Ouvrir un livre de poésie, c'est vouloir s'éclairer avec une bougie en pleine déflagration de la bombre à hydrogène. Parier pour la bougie en ce cas, est tout à fait insensé, et cependant, c'est peut être dans ce genre de pari que réside notre avenir.
Tout écrivain peut être heureux d'entendre un écho à ce qu'il a fait, même s'il ne visait pas à cela d'abord. Comme on sait, je suis plutôt quelqu'un qui doute de lui-même et de ce qu'il écrit. Ces échos, en effet croissants avec les années, sont un réconfort momentané, dans la mesure où je retombe très vite dans mes doutes.
Les près fauchés, à la lisière des arbres, en demi-cercle ; le regard soudain s'y arrête. C'est un lieu. L'invisible est caché au centre.
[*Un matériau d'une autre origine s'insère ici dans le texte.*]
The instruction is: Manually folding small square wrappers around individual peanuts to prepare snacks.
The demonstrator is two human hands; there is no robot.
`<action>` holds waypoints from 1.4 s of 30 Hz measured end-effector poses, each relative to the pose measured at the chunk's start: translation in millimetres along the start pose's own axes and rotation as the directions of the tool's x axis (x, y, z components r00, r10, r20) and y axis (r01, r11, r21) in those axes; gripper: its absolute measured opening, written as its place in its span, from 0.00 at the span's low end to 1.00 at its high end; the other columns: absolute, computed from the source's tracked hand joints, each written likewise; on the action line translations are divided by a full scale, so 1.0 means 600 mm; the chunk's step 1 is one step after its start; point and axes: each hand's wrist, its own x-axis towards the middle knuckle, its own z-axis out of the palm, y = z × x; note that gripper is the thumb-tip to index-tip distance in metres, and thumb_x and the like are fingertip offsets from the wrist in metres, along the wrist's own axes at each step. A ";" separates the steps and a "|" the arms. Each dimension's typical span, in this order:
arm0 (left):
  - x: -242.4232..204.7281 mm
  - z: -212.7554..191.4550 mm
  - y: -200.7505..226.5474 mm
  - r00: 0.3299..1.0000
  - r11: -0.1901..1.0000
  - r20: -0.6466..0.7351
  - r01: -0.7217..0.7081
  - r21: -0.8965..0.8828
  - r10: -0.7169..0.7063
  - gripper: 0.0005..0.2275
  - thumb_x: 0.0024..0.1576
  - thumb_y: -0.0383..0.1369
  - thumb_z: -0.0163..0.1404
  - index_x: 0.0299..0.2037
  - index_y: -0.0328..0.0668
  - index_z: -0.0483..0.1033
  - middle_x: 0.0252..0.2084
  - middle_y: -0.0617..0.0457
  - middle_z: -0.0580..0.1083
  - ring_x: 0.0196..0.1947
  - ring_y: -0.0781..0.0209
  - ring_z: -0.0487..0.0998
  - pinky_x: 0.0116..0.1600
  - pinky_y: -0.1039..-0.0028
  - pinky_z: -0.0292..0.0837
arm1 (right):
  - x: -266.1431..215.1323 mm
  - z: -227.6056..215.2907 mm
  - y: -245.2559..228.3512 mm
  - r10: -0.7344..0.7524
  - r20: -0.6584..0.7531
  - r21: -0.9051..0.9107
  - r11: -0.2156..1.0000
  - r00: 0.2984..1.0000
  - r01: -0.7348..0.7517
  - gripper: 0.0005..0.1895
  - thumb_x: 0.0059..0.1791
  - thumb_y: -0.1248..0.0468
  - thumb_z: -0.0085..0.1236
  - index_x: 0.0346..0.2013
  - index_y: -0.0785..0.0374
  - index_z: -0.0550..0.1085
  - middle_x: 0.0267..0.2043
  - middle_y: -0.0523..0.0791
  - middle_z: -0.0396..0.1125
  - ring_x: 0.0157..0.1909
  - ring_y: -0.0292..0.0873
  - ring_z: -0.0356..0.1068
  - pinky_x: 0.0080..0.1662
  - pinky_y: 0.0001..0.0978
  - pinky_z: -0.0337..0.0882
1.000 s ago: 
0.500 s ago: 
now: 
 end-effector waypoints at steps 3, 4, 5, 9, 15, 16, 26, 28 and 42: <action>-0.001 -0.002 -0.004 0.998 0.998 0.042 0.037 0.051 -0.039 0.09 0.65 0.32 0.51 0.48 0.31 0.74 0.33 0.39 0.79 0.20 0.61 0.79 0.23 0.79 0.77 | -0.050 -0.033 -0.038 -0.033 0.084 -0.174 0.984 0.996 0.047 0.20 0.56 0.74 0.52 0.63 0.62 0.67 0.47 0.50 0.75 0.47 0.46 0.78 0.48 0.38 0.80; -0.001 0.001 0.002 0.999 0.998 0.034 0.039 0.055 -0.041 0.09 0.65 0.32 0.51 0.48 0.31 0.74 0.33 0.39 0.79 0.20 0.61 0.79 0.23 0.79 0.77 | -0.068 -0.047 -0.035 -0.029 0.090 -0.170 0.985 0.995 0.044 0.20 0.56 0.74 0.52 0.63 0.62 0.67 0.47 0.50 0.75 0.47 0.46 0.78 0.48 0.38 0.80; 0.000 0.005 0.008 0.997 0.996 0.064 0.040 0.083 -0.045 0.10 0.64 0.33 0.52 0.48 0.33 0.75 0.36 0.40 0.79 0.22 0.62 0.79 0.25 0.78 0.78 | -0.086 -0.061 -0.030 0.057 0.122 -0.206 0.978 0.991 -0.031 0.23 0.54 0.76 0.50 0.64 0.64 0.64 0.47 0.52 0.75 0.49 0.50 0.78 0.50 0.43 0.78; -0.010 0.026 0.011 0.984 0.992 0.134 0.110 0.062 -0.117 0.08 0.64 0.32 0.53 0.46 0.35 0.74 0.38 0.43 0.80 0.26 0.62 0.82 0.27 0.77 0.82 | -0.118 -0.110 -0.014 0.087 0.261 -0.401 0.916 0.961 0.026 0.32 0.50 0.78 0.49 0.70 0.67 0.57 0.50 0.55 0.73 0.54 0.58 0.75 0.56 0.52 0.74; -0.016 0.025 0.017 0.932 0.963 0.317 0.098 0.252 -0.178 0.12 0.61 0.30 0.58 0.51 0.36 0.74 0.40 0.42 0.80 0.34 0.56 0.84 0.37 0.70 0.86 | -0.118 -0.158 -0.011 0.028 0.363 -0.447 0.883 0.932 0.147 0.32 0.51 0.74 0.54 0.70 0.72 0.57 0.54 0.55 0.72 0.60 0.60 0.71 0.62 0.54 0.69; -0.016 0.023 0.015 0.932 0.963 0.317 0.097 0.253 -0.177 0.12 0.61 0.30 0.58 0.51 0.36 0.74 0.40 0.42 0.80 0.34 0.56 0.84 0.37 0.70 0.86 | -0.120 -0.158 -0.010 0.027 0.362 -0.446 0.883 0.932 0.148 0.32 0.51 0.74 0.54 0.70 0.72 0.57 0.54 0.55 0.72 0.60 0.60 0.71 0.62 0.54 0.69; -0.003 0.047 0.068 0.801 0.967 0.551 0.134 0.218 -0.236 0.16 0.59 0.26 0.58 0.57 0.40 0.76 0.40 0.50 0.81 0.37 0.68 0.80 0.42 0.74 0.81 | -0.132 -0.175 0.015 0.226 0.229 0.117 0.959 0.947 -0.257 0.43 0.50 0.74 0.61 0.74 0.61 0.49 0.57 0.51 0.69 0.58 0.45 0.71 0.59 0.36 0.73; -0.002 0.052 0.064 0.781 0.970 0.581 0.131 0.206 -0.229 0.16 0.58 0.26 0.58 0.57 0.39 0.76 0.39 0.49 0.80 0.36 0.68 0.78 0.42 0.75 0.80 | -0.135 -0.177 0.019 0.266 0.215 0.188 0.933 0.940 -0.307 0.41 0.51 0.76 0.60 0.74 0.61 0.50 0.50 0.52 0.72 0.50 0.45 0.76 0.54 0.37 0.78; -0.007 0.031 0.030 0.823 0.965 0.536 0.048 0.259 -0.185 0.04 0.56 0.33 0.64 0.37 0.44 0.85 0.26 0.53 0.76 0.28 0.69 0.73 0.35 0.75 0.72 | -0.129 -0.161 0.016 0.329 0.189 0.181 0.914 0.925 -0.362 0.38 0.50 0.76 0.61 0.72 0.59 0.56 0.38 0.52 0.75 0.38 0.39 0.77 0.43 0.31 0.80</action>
Je ne suis pas quelqu'un qui ait beaucoup de souvenirs d'enfance, qui ait jamais été tellement tourné vers son enfance.
On peut encore à tout moment modifier la vie avec beaucoup d'attention et de douceur.
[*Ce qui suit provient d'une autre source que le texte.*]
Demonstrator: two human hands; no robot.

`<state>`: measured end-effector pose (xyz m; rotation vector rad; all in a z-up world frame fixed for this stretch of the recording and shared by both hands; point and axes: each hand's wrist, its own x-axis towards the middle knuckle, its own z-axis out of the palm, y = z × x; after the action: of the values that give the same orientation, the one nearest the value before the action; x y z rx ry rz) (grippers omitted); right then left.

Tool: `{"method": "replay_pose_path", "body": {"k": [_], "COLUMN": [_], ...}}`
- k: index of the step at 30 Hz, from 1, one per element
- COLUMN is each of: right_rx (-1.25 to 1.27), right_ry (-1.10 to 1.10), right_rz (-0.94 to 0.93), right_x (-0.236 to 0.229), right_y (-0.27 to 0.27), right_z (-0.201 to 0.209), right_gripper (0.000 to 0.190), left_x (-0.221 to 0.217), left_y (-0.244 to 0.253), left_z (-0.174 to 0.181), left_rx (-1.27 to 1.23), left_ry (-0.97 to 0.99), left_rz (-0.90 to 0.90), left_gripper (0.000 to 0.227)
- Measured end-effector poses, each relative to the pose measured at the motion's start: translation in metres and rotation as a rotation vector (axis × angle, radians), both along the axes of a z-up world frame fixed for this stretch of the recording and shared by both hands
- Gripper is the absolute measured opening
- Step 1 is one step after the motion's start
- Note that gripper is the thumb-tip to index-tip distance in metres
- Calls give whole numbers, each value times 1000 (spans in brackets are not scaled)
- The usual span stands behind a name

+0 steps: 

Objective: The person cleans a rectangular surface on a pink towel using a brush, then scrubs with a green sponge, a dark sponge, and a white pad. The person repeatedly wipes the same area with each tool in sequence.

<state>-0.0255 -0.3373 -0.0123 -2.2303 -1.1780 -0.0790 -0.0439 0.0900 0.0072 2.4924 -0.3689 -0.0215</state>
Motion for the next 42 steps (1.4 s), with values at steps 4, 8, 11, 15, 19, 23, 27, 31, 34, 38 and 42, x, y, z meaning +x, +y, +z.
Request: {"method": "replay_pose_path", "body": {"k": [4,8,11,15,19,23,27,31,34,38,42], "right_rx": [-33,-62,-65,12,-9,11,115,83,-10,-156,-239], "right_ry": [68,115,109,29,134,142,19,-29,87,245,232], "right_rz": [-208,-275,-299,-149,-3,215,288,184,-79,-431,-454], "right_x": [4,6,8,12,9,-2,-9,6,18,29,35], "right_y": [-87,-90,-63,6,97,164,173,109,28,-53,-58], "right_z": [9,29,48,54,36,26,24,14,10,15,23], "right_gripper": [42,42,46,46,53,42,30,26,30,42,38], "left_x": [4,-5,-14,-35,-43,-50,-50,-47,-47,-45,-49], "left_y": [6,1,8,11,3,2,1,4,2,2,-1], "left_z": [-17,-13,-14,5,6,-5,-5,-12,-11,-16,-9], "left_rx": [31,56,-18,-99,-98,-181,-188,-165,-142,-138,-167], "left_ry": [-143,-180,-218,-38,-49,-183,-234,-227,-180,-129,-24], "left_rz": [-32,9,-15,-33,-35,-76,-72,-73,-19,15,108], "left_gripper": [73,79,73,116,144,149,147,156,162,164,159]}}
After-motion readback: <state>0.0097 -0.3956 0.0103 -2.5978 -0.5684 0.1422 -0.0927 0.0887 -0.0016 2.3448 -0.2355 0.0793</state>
Le poème nous ramène à notre centre, à notre souci central, à une question métaphysique.
La vie vous empêche souvent d'être dans la justesse, il arrive qu'elle contredise ce besoin utopique, mais l'utopie reste une orientation.
Ce qui fait d'un livre une oeuvre d'art, c'est précisément tout ce qui empêche de le résumer en une formule, toute cette richesse, cette beauté secrète qui, bien souvent, contredit d'une certaine manière, serait-ce à l'insu de l'auteur lui-même, le mouvement visible de sa pensée.
Sûrement, quelque chemin que je suive encore, dans quelque labyrinthe que je me risque, si quelque fil d'Ariane doit m'en dépêtrer, ce sera celui de certaines paroles, non pas forcément grandes, mais limpides, comme l'eau des torrents.
Justesse de vie et justesse de parole sont inséparables pour moi.
La difficulté n'est pas d'écrire mais de vivre de telle manière que l'écrit naisse naturellement. C'est cela qui est presque impossible aujourd'hui ; mais je ne peux imaginer d'autres voies.
L'attachement à soi augmente l'opacité de la vie. Un moment de vrai oubli, et tous les écrans les uns derrière les autres deviennent transparents, de sorte qu'on voit la clarté jusqu'au fond ; et du même coup plus rien ne pèse.
À partir de rien. Là est ma loi. Tout le reste : fumée lointaine.
La conscience de n'être jamais qu'un voyageur vous lave les yeux.
Quand on vieillit, le regard intérieur se fait myope. On rêve moins. On devient plus avide et plus avare. On vieillit quand on commence à se retourner.
Les seuls livres dignes d'être lus sont ceux qui rendent sensible, non pas dans des phrases explicites, non pas même par le fil de l'intrigue, mais dans leur texture même, leur tissu de mots, à la fois ce que la vie à d'impossible et ce qu'elle a d'admirable.